Reflections on light – Mathias Hahn- part one

Mathias Hahn was born in Osnabrück, in northern Germany, and currently lives in London. He has been working with the company Marset in Barcelona since 2010. Three places, three very different kinds of light. After graduating as an industrial designer at Essen University in Germany and later at the Royal College of Arts in London, he founded his design studio in the capital of Great Britain in 2006 and is also co-founder of the OKAYstudio collective. His work focuses on utility and the way typologies can adapt to our everyday lives in order to form meaningful objects. The approach of his work is driven by the understanding of materials and the observation of the cultural backdrop that relates to the products that surround us. Since he received the 2010 German Design Award as Newcomer/Finallist, his work has repeatedly gained international recognition.

What is your favorite natural light?
When the sun is very low in the sky in the evening is when the color contrasts are the greatest. And the colors, in turn, keep shifting with the shadows.
I like the experience of light when I am travelling by train, and I keep collecting colors in my head. With the speed, all you see is bands of color, all created by the light of that very moment.

What led you to become a designer?
I began painting with my grandmother at a very young age. She was a painter and taught me the different techniques. So I wanted to become a painter or illustrator initially. At the same time I was always keen on making things. When something broke at home, my family would give it to me to fix. When I decided to join university, my first idea was to do graphic design, however ultimately I chose product design, where I could work directly with materials, with physical things. The time in the workshop has always given me a great deal of satisfaction in my studio work, and there is something about this direct and technical aspect that really fascinates me. As a designer I still work with a pencil and a paintbrush as well as in my workshop. In a way it was an evolution.

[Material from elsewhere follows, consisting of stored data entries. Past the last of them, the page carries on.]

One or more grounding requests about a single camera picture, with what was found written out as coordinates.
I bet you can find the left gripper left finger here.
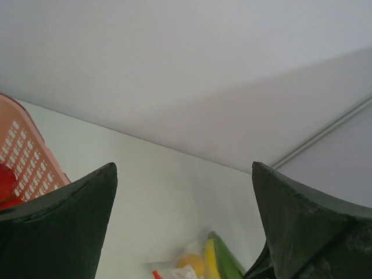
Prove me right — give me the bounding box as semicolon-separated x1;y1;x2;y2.
1;162;118;278

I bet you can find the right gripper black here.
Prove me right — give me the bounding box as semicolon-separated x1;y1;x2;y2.
243;242;275;279

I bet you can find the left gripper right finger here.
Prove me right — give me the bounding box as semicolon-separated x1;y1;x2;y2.
252;162;371;278

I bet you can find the green fake lettuce leaf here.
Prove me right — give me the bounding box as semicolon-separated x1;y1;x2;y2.
208;231;246;278

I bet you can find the yellow fake chili pepper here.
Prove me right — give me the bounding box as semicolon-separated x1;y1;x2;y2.
204;238;221;279

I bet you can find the clear zip top bag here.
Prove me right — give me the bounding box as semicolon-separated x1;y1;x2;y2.
144;231;246;278

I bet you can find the orange fake fruit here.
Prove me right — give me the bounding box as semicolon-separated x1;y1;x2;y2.
177;253;206;277

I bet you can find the red fake apple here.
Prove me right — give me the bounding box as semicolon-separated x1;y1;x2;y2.
1;164;17;203

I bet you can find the red orange fake pepper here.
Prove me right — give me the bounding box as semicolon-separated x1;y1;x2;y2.
0;196;24;211

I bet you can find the pink plastic basket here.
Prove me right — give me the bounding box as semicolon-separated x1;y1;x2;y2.
1;94;70;201

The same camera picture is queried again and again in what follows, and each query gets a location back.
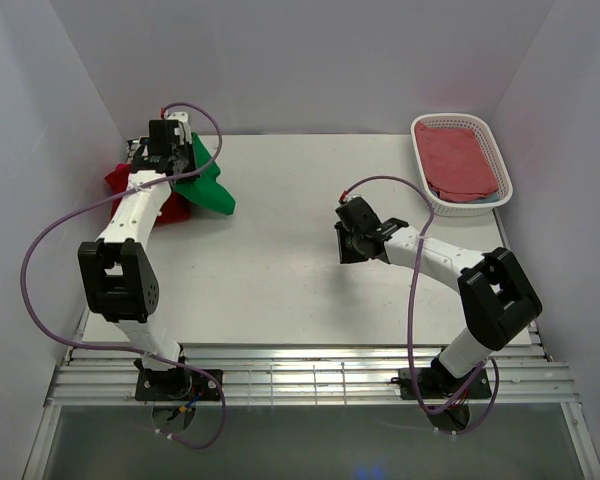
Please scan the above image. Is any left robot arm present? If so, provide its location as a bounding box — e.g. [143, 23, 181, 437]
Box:
[78, 112, 196, 400]

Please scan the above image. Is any green t shirt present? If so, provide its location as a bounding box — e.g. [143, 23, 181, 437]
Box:
[173, 133, 236, 216]

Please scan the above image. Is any aluminium rail frame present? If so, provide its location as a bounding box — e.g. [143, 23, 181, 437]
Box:
[24, 334, 600, 479]

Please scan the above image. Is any pink t shirt in basket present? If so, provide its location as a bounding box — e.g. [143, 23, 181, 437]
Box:
[415, 122, 498, 203]

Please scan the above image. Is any folded red t shirt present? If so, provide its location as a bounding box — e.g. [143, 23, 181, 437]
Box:
[104, 163, 191, 225]

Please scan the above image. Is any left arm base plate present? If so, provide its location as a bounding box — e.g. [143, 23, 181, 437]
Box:
[134, 369, 224, 402]

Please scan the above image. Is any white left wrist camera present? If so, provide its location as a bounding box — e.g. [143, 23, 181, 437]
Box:
[161, 108, 192, 145]

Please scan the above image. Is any light blue t shirt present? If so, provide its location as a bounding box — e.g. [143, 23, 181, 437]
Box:
[471, 192, 499, 204]

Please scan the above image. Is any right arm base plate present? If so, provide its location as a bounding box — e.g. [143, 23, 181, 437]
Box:
[390, 368, 492, 400]

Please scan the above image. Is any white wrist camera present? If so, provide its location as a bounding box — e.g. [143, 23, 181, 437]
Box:
[161, 108, 192, 145]
[338, 191, 360, 205]

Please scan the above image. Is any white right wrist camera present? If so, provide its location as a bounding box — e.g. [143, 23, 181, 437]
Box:
[338, 191, 360, 205]

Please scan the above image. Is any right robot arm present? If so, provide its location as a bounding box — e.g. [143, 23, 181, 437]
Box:
[334, 197, 542, 399]

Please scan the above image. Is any white perforated plastic basket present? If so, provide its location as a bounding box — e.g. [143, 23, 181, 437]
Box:
[411, 113, 513, 217]

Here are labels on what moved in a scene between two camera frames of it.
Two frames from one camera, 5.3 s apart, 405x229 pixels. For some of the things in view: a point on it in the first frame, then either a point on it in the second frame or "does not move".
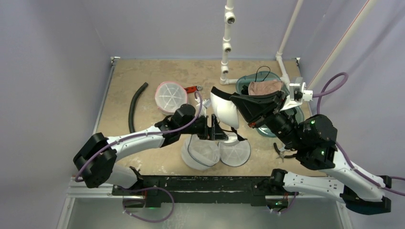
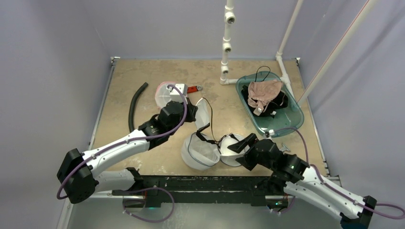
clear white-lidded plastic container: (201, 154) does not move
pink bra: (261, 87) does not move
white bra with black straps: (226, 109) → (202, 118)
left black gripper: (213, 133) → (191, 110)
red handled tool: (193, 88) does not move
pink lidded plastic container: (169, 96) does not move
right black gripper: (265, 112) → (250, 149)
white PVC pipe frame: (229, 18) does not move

How does the design process get underway?
Usually starting points vary a lot. The initial phase can be more experimental, more reflective or more observation-based. Visiting a factory for example. Understanding a manufacturing process, reflecting on how it could be used or changed. Or questioning an existing typology by learning how it came into place.
Precisely the fact that the point of departure is always different is what makes this job so thrilling.

What does it mean to include light in an object?
Working with light means adding another layer to an object, which makes it more complex. From its passive state to the time when the light is turned on, a lamp becomes another thing altogether and the object itself ceases to be important.
Light determines the way we perceive things. And in turn, when you try to capture light, color, shadows and contrast, you see that objects are different in every moment.

What lights inspire your lamps?
Observing natural light might trigger an idea but that’s as far as it goes. If we are talking about literally re-creating a phenomenon of natural light with a product, this is nothing I am interested in. Natural light is best enjoyed naturally. We need artificial light when we don’t have natural light available, and it will always stay artificial. Understanding man-made light in cultural terms is what excites me. Like music from an instrument compared to a birds voice.

Observation and design go hand in hand.
I am a keen observer in general: of nature, of objects, of people.
To me design is like a language that can be read. As each of us perceives things and objects according to their own personal and cultural background, I am very interested in the context and how things correlate. In this sense, the same holds true with the concept of beauty. If you surprise people with a formal design, it’s because of the context, regardless of whether or not it is shared.